> _Task to complete_
Each record below should be repeated precisely as written.

(Data in this exercise)

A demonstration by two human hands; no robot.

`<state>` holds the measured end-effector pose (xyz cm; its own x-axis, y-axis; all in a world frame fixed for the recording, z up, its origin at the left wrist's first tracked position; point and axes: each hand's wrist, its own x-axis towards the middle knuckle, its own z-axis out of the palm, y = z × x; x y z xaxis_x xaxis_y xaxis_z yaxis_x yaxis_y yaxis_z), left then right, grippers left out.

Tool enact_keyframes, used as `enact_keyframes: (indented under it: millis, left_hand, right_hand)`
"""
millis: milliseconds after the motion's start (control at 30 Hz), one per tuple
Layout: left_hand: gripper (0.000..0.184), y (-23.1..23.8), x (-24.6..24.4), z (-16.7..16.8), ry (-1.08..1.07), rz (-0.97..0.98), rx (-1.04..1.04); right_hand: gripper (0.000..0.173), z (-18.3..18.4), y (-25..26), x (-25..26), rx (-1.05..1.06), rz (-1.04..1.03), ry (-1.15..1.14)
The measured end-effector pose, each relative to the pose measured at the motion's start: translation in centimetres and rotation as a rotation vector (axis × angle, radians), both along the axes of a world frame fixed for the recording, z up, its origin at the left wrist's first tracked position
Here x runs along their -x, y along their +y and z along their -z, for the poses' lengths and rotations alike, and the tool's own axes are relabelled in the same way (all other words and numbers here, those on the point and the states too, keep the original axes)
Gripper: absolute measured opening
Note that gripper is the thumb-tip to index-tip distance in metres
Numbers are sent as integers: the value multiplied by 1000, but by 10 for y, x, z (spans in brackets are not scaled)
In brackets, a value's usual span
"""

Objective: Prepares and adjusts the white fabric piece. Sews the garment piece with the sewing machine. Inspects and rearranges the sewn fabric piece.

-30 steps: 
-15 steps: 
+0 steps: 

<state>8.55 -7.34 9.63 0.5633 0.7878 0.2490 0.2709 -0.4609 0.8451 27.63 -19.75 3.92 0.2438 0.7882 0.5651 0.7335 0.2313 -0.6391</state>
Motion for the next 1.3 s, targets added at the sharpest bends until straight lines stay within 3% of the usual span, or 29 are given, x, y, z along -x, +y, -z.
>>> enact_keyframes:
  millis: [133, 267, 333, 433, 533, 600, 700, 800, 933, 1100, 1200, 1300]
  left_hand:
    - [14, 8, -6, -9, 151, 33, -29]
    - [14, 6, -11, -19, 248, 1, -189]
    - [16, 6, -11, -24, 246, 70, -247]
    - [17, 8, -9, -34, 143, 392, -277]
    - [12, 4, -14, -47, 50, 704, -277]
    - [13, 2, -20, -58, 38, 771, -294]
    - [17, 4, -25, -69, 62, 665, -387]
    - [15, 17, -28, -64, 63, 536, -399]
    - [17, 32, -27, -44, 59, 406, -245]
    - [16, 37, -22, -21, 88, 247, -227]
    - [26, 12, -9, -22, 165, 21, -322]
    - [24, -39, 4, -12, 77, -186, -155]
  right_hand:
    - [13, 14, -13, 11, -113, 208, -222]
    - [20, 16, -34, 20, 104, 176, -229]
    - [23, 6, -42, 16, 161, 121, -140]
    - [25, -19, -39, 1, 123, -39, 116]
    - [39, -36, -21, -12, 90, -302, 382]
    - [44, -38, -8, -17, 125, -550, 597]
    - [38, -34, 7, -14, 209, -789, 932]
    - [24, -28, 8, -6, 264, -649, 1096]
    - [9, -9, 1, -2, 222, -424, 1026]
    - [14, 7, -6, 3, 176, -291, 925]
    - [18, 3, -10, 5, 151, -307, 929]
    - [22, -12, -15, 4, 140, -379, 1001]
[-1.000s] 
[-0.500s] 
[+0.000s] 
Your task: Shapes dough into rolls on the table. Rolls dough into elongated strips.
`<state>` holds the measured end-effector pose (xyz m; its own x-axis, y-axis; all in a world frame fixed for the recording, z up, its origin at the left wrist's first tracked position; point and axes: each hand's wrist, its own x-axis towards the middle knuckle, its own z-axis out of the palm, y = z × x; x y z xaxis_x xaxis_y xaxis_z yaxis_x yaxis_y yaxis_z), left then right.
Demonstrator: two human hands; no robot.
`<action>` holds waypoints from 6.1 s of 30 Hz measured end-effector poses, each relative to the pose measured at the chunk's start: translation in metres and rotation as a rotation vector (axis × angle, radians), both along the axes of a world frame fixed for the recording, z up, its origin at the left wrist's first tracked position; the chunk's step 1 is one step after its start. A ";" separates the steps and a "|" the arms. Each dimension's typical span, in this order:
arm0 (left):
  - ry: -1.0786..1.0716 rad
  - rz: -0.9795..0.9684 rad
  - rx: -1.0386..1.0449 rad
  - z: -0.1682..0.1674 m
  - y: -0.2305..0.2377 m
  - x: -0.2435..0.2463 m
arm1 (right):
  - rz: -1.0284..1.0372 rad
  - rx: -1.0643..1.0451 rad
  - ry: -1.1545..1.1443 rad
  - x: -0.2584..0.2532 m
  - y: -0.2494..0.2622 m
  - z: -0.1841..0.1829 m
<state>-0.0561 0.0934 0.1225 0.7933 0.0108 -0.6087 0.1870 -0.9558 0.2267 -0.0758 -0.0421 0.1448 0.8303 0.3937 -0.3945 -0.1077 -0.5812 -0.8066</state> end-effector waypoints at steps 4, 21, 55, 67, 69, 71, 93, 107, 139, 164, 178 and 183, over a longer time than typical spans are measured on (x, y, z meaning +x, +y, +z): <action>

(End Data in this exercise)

> _Answer box_
A demonstration by two human hands; no robot.

`<state>` holds the measured end-effector pose (xyz cm; its own x-axis, y-axis; all in a world frame fixed for the recording, z up, its origin at the left wrist's first tracked position; point and axes: each hand's wrist, its own x-axis towards the middle knuckle, its own z-axis out of the palm, y = z × x; x y z xaxis_x xaxis_y xaxis_z yaxis_x yaxis_y yaxis_z), left then right, grippers left out.

Tool enact_keyframes, used as `enact_keyframes: (indented under it: millis, left_hand, right_hand)`
"""
millis: milliseconds after the motion's start (control at 30 Hz), one per tuple
Layout: left_hand: gripper (0.000..0.184), y (-23.1..23.8), x (-24.6..24.4), z (-16.7..16.8), ry (-1.08..1.07), rz (-0.97..0.98), rx (-1.04..1.04); right_hand: gripper (0.000..0.173), z (-18.3..18.4), y (-25..26), x (-25..26), rx (-1.05..1.06), rz (-1.04..1.03), ry (-1.15..1.14)
The measured end-effector pose, each relative to the pose measured at the motion's start: translation in centimetres and rotation as a rotation vector (axis × angle, radians), both along the axes of a world frame fixed for the recording, z up, its origin at the left wrist's first tracked position
Here x runs along their -x, y along their +y and z along their -z, for the poses' lengths and rotations alike, and the tool's own axes are relabelled in the same way (all other words and numbers here, those on the point and the states too, keep the original axes)
Gripper: absolute measured opening
Note that gripper is the thumb-tip to index-tip distance in metres
Numbers are sent as integers: the value multiplied by 1000, but by 10 for y, x, z (spans in brackets are not scaled)
In brackets, a value's usual span
"""

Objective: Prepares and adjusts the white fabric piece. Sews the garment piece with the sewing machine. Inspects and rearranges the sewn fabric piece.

-30 steps: 
-15 steps: 
+0 steps: 

<state>8.55 -7.34 9.63 0.5633 0.7878 0.2490 0.2709 -0.4609 0.8451 27.63 -19.75 3.92 0.2438 0.7882 0.5651 0.7335 0.2313 -0.6391</state>
Motion for the next 1.3 s, targets added at the sharpest bends until straight lines stay within 3% of the usual span, or 29 are given, x, y, z along -x, +y, -z.
>>> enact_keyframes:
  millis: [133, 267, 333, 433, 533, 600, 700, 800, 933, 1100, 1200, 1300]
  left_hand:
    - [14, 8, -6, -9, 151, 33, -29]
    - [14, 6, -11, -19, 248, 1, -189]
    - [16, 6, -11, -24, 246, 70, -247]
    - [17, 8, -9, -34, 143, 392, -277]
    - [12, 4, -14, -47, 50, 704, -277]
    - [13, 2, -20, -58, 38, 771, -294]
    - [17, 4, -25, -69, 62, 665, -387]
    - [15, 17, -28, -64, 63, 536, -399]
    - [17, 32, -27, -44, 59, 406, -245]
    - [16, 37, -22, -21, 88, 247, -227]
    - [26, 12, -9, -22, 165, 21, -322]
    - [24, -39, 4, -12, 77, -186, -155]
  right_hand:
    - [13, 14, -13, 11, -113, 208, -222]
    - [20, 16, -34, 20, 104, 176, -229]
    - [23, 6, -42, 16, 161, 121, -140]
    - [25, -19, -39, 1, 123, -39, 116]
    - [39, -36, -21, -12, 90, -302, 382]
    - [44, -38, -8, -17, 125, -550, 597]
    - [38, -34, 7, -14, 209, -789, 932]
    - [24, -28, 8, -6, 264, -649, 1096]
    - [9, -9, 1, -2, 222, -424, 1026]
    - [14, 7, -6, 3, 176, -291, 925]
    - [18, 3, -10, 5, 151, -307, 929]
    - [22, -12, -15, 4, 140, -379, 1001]
[-1.000s] 
[-0.500s] 
[+0.000s] 
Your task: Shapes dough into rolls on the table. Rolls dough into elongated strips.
`<state>` holds the measured end-effector pose (xyz m; its own x-axis, y-axis; all in a world frame fixed for the recording, z up, its origin at the left wrist's first tracked position; point and axes: each hand's wrist, its own x-axis towards the middle knuckle, its own z-axis out of the palm, y = z × x; x y z xaxis_x xaxis_y xaxis_z yaxis_x yaxis_y yaxis_z), left then right.
Demonstrator: two human hands; no robot.
`<action>` holds waypoints from 6.1 s of 30 Hz measured end-effector poses, each relative to the pose measured at the chunk's start: translation in metres and rotation as a rotation vector (axis × angle, radians), both along the axes of a world frame fixed for the recording, z up, its origin at the left wrist's first tracked position; the chunk's step 1 is one step after its start. A ";" separates the steps and a "|" the arms. Each dimension's typical span, in this order:
arm0 (left):
  - ry: -1.0786..1.0716 rad
  - rz: -0.9795..0.9684 rad
  - rx: -1.0386..1.0449 rad
  - z: -0.1682..0.1674 m
  - y: -0.2305..0.2377 m
  - x: -0.2435..0.2463 m
arm1 (right):
  - rz: -1.0284..1.0372 rad
  - rx: -1.0643..1.0451 rad
  - ry: -1.1545..1.1443 rad
  - x: -0.2584..0.2532 m
  - y: -0.2494..0.2622 m
  - z: -0.1841..0.1829 m
<state>-0.0561 0.0934 0.1225 0.7933 0.0108 -0.6087 0.1870 -0.9558 0.2267 -0.0758 -0.0421 0.1448 0.8303 0.3937 -0.3945 -0.1077 -0.5812 -0.8066</state> end-effector waypoints at steps 4, 21, 55, 67, 69, 71, 93, 107, 139, 164, 178 and 183, over a longer time than typical spans are measured on (x, y, z meaning +x, +y, +z): <action>

Nothing further is needed to complete this exercise.